• TASK PROMPT:
Pull out every line below containing the word "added".

• Stored records:
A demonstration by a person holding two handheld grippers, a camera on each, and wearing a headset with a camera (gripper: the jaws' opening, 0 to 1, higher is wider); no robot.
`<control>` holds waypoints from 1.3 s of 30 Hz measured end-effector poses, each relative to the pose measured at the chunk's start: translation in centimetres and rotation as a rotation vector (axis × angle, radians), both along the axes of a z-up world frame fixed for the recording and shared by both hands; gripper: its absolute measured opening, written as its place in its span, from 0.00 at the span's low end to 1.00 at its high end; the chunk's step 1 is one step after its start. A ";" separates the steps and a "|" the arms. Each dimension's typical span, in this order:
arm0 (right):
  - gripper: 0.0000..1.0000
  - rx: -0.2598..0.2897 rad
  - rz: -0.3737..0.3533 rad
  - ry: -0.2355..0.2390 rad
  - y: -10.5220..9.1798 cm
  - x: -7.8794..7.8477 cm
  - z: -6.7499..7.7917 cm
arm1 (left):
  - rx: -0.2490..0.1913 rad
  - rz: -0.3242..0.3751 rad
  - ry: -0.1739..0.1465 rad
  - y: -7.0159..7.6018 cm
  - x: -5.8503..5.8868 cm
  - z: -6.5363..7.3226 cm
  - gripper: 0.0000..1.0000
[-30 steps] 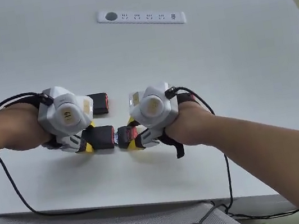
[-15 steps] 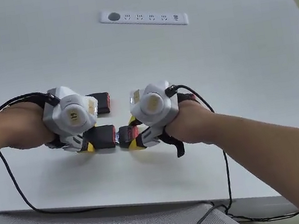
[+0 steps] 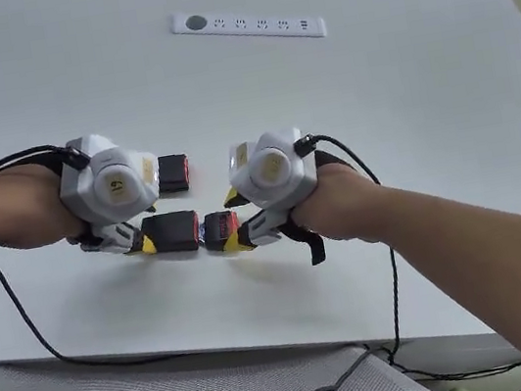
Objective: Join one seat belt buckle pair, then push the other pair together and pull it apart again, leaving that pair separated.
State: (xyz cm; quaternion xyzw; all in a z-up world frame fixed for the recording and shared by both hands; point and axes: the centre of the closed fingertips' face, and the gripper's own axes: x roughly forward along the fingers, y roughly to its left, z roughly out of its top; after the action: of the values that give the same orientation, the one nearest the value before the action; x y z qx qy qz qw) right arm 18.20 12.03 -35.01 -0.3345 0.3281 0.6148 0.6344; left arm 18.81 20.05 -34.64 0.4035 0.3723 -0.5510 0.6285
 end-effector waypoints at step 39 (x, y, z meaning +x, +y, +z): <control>0.35 -0.117 -0.174 -0.016 -16.1 9.6 -1.2 | 0.014 -0.018 -0.023 0.1 9.4 -1.0 0.37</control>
State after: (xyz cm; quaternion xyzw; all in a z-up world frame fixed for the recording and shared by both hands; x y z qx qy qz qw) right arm 27.78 -4.02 -36.22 -0.3458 0.3862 0.5348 0.6673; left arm 28.18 20.15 -35.61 0.4177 0.3653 -0.5494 0.6247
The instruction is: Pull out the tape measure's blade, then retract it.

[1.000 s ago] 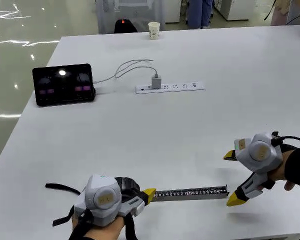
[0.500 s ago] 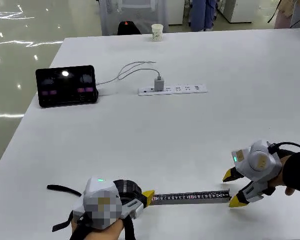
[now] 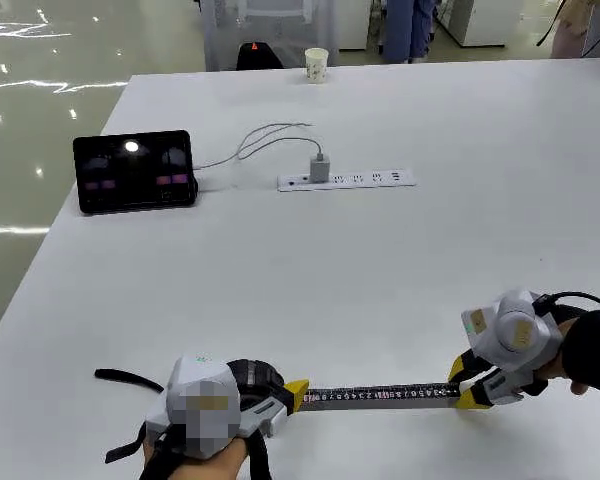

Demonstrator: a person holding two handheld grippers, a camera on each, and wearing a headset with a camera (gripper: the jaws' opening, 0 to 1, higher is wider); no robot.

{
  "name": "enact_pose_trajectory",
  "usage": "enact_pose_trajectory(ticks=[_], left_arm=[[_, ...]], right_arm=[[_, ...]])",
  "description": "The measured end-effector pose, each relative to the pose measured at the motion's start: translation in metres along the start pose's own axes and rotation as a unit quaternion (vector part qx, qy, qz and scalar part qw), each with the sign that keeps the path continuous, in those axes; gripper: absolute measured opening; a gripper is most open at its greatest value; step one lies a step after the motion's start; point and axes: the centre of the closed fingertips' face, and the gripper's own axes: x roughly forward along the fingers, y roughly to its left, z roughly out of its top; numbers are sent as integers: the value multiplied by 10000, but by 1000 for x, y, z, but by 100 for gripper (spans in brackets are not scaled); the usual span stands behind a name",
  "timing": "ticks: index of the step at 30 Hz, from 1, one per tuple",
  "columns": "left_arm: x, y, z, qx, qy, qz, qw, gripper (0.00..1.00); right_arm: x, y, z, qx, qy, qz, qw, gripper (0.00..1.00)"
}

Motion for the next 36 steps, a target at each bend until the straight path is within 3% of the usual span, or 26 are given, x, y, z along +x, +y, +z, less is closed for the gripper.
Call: enact_pose_trajectory(ticks=[9,13,25,27,36], left_arm=[[0,1,-4,-30,111,21,9999,91],[-1,-1,-10,-170,301,-34,9994,81],[-1,-3,-11,-311,441,-51,9985,68],[0,-8,-14,-387,546,-163,9976,63],[-2,-6,-14,-350,614,-66,9975,62]], right_arm=[[0,-1,0,-42,68,-36,10000,12],[0,-1,0,-45,126,-68,9999,12],[1,-4,-1,244,123,-102,9996,12],[1,-4,-1,272,126,-103,9995,12],[2,-4,-2,393,119,-133,9991,11]])
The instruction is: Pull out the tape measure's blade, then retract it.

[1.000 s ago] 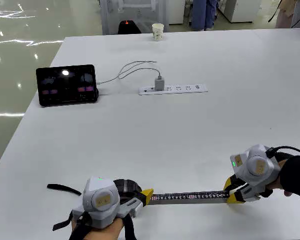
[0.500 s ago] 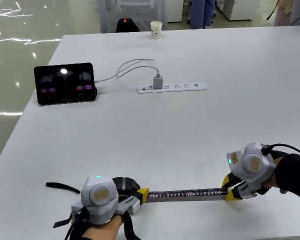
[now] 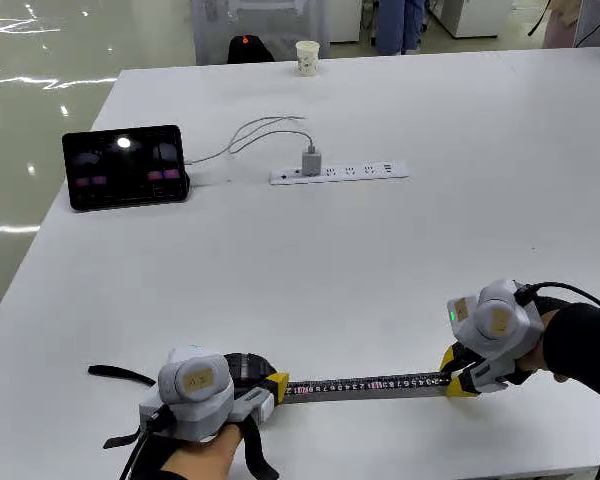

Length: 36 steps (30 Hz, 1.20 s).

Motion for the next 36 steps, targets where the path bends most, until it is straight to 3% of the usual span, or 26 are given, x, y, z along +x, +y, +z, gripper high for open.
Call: enact_pose_trajectory(ticks=[12,15,18,23,27,36], left_arm=[[-2,0,-2,85,52,88,9999,61],[-2,0,-2,83,47,81,9999,60],[-2,1,-2,84,41,67,9999,61],[-1,1,-2,84,40,36,10000,61],[-1,1,-1,90,43,10,9999,61],[0,1,-1,94,30,-16,10000,61]], right_arm=[[1,0,0,17,24,28,10000,11],[1,0,1,-170,7,15,9999,11],[1,-1,2,101,-122,17,9999,10],[2,0,4,124,-159,11,9998,10],[3,1,7,-212,-56,58,9997,11],[4,0,10,-213,-19,86,9997,11]])
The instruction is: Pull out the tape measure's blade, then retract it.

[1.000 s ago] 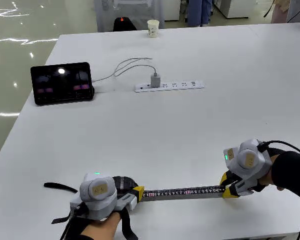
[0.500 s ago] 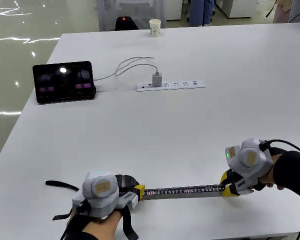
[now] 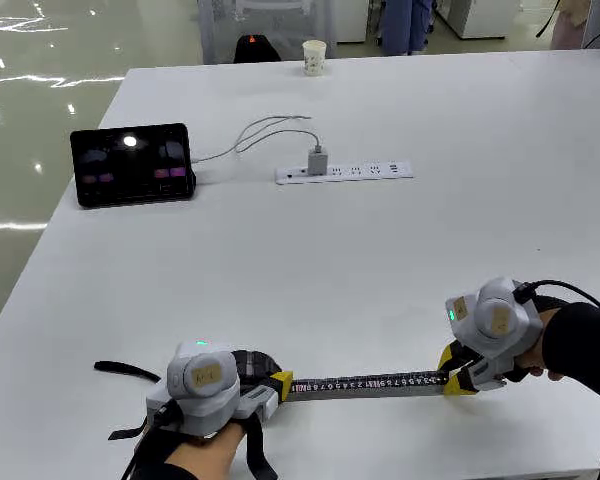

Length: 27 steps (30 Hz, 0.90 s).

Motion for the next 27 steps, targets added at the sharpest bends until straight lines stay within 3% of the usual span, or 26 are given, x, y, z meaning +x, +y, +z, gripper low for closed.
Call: enact_pose_trajectory(ticks=[10,27], left_arm=[[1,0,0,2,-5,-8,10000,61],[1,0,1,13,-4,-20,10000,61]], right_arm=[[1,0,3,-209,40,36,9998,11],[4,-2,10,-34,-9,74,10000,11]])
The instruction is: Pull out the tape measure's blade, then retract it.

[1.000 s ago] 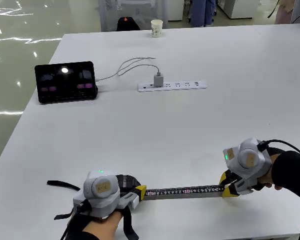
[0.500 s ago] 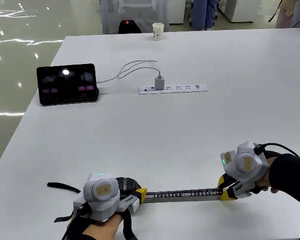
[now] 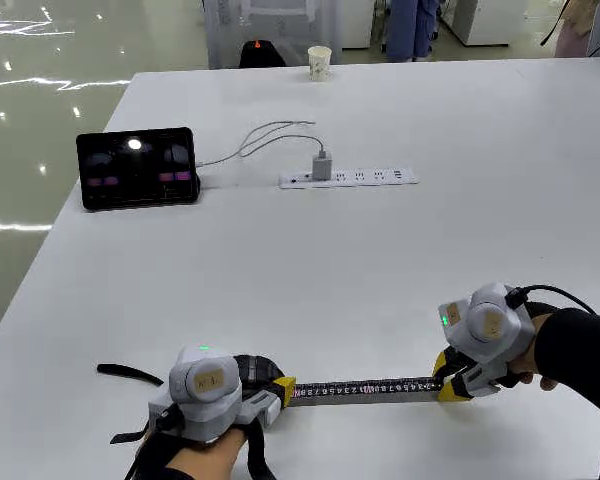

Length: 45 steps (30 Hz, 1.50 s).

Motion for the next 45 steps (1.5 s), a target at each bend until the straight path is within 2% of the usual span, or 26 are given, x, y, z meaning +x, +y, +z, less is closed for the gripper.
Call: enact_pose_trajectory(ticks=[45], left_arm=[[0,0,1,5,-11,-8,10000,61]], right_arm=[[6,-2,17,7,-42,1,10000,11]])
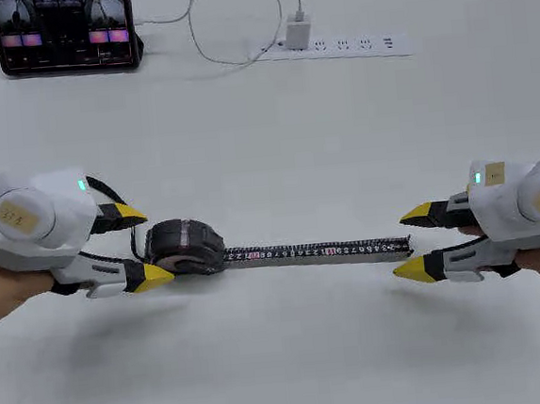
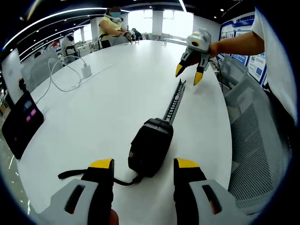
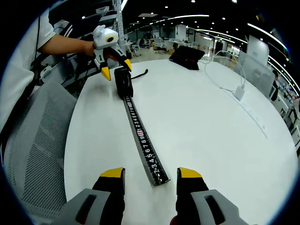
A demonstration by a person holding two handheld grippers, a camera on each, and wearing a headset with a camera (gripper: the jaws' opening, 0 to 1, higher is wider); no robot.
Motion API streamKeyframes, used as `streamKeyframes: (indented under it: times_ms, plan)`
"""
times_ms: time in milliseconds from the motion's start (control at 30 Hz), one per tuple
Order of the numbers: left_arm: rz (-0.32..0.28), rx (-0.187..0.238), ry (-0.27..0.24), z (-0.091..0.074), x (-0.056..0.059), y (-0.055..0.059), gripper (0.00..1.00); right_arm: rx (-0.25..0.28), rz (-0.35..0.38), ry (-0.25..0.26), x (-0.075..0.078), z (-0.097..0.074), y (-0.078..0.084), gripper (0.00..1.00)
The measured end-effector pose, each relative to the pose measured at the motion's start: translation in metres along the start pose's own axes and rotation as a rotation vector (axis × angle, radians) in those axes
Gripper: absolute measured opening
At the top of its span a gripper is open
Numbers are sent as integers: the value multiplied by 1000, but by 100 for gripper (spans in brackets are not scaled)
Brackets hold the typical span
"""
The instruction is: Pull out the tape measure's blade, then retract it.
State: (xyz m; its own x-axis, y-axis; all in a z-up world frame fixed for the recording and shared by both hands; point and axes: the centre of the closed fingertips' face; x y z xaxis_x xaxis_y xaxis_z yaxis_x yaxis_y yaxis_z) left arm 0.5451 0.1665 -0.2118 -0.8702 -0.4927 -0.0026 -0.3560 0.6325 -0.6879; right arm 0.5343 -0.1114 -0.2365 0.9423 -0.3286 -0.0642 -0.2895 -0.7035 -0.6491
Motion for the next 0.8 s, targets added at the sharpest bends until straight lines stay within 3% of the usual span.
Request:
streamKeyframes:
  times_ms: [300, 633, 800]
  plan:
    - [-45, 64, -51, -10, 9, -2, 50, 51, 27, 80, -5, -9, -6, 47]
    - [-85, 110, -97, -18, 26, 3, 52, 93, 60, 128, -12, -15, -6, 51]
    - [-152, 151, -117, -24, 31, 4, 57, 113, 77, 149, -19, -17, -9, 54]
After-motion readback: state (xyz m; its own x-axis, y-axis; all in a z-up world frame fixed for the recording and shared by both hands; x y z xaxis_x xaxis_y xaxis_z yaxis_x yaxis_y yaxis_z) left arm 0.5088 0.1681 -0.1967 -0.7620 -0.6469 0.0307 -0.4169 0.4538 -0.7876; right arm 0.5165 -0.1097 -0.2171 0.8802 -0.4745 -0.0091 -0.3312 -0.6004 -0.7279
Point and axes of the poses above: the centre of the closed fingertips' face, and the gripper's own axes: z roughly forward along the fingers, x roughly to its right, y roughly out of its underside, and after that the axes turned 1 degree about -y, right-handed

• OUTPUT FOR THIS EXERCISE:
Motion for the next 27 steps, targets added at the sharpest bends until straight lines stay within 3% of the usual span, or 26 are given, x, y, z meaning +x, +y, +z, gripper low for closed.
Motion for the next 0.8 s, targets added at the sharpest bends until straight lines stay within 3% of the usual span.

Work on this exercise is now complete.